Possible Functions of Membrane Carbohydrate (With Diagram)

It has already been noted that carbohydrate is pres­ent in the plasma membrane as short, sometimes branched chains of sugars attached either to exterior peripheral proteins (forming glycoproteins) or to the polar ends of phospholipid molecules in the outer lipid layer (forming glycolipids).

No membrane carbohy­drate is located at the interior surface.

The oligosaccharide chains of membrane glycoproteins and glycolipids are formed by various combina­tions of six principal sugars D-galactose, D-mannose, L-fucose, N-acetylneuraminic acid (also called sialic acid), N-acetyl-D-glucosamine, and N-acetyl-D- galactosamine. All of these may be derived from glucose.

Possible Functions of Membrane Carbohydrate:

Several roles have been suggested for the carbohy­drate present on the outer surface of the plasma mem­brane. One possibility is that because they are highly hydrophilic, the sugars help to orient the glycopro­teins (and glycolipids) in the membrane so that they are kept in contact with the external aqueous environ­ment and are unlikely to rotate toward the mem­brane’s hydrophobic interior.

Certain plasma trans­port proteins, hormones, and enzymes are glycoproteins, and in these molecules, carbohydrate is important to physiological activity. It would therefore not be inappropriate to expect that in certain glyco­proteins of the plasma membrane the carbohydrate moiety is basic to either enzymatic or some other ac­tivity.

Carbohydrate chains of surface glycoproteins are clearly responsible for the various human blood types (e.g., ABO types, MN types, etc.) and other tissue types. That is, the sugar sequence and the arrange­ment of the sugar chains in the membranes of blood cells of an individual with type A blood differ from those of an individual with type B blood, and so on.

The carbohydrate is responsible for cell type specific­ity and is therefore fundamental to the specific anti­genic properties of cell membranes. These antigenic properties are linked in some manner to the body’s im­mune system and the capability of that system to dis­tinguish between cells that should be present in the organism (native cells) and foreign cells. Foreign cells (such as bacteria or other microorganisms, trans­planted tissue, or transfused blood) may be recog­nized as foreign because their membrane glycopro­teins contain different carbohydrate markers than those present in the individual’s own tissues.

Such a situation triggers the immune response. In contrast, an individual’s own plasma membrane carbohydrate organization is recognized as being native (referred to as “recognition of self”) and does not normally trig­ger an immunological response. Of course, neither does blood transfusion nor tissue transplantation if the carbohydrate organization in the membranes of the “donor’s” and “recipient’s” cells is the same. Cell- specific membrane carbohydrate organization is con­sidered further in connection with the actions of lec­tins and antibodies.

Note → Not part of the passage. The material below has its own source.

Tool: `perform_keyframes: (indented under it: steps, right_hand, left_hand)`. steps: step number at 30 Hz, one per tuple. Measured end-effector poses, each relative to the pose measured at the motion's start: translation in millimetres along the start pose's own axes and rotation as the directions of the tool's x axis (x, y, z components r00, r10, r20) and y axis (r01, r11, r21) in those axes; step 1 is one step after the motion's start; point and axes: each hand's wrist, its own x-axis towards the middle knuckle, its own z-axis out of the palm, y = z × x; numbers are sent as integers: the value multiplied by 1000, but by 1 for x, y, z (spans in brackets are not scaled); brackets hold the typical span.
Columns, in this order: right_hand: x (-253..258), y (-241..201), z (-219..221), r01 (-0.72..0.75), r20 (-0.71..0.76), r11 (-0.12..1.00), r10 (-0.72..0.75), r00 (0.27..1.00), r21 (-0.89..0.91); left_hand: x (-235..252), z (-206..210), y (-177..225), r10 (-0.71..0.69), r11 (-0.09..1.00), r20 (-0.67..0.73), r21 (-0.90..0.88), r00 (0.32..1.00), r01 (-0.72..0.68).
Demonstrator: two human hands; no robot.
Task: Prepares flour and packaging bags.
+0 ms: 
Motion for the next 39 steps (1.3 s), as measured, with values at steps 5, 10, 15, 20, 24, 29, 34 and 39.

Oppenheimer, Roseman, Roth, and others have clearly implicated surface carbohydrate in the adhe­sion of a cell to its neighbors in a tissue; presumably, the carbohydrate acts as an adhesive maintaining the integrity of the tissue by linking neighboring cells to­gether.

Density-dependent inhibition, the phenome­non in which cells grown in culture stop dividing when their numbers attain a certain level, may be attribut­able to a mechanism triggered by interaction of carbo­hydrates on neighboring cells. Carbohydrate is also present at the surface of cells as glycolipid, especially glycosphingolipids. Although the role of this glycolipid is uncertain, it is believed to function in cell-to-cell recognition.